U.S. Secretary of State John Kerry said on Monday North Korea has “not even come close” to taking the steps needed to rein in its nuclear weapons program to initiate talks, adding the United States was considering further sanctions.
Speaking in the South Korean capital, Kerry said Washington continued to offer the isolated North the chance for an improved relationship in return for signs of a genuine willingness to end its nuclear program.
“To date, to this moment, particularly with recent provocations, it is clear the DPRK is not even close to meeting that standard,” Kerry told a joint news conference with South Korean Foreign Minister Yun Byung-se.

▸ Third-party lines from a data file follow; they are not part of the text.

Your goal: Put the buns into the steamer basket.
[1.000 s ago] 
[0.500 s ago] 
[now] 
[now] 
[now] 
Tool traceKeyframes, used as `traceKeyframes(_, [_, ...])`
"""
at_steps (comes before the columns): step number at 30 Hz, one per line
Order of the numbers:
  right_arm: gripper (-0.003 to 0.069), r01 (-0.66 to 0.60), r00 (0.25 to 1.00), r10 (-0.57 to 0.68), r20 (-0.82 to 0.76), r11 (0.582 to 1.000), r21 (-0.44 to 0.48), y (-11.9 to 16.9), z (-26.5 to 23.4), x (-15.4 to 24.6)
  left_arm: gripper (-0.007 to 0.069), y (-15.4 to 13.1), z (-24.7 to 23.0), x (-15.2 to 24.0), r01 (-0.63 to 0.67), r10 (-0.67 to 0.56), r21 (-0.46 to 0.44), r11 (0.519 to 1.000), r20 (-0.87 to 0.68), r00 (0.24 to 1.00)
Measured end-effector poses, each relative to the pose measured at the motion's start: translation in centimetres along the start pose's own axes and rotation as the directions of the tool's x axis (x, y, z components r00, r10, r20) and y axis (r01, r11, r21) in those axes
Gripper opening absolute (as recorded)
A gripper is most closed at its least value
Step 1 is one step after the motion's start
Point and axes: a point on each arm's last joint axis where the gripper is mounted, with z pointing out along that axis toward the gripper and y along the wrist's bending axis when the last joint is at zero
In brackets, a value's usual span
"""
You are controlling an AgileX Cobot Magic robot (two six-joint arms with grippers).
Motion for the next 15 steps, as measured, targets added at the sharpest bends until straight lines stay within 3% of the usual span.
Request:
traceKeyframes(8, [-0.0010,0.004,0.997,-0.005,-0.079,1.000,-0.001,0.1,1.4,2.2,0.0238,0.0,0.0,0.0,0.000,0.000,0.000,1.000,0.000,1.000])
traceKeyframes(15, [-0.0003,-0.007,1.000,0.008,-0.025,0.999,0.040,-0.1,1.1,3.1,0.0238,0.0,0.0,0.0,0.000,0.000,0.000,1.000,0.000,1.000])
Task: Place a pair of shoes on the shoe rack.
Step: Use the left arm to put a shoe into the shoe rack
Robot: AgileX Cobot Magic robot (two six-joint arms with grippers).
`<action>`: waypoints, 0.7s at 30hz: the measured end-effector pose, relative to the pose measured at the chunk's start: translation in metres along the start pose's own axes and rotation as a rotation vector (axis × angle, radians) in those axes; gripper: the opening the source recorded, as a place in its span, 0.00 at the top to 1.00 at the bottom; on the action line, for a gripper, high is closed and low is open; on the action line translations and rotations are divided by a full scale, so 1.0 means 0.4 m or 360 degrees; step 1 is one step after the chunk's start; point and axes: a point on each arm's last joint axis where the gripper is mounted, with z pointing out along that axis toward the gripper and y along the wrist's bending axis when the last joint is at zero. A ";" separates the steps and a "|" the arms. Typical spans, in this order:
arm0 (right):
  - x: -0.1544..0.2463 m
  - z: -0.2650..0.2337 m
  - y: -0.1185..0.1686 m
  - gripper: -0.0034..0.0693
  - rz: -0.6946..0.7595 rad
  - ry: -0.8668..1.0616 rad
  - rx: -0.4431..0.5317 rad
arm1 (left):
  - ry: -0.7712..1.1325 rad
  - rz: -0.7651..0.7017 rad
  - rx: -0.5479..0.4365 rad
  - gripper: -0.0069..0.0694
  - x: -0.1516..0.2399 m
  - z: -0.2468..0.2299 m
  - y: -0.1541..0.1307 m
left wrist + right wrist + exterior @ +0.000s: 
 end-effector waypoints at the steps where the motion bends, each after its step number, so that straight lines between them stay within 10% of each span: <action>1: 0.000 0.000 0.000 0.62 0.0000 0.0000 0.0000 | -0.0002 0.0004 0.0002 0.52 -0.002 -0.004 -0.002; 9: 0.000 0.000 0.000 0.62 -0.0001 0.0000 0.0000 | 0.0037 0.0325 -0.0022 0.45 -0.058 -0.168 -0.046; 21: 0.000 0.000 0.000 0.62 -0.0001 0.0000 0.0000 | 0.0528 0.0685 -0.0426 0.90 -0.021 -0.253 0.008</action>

“Instead it continues to pursue nuclear weapons and ballistic missiles.”
DPRK are the initials of the North’s official name, the Democratic People’s Republic of Korea. North Korea is already under heavy U.S. and UN sanctions for its missile and nuclear tests.
Kerry said it was likely that the North would be referred to the International Criminal Court if its current behavior on human rights continues and that it was considering further sanctions.
Pyongyang walked away from a 2005 deal with the United States, Russia, South Korea, and China to end its nuclear program in return for diplomatic and economic rewards.
The North recently tested what it said was a submarine-launched ballistic missile, raising regional tensions about the prospect of a heightened threat that already includes nuclear arms development and an arsenal of ballistic missiles.
North Korea is technically still at war with the South after the 1950-53 conflict ended in a truce, not a peace treaty, and regularly threatens to destroy the South’s major ally, the United States.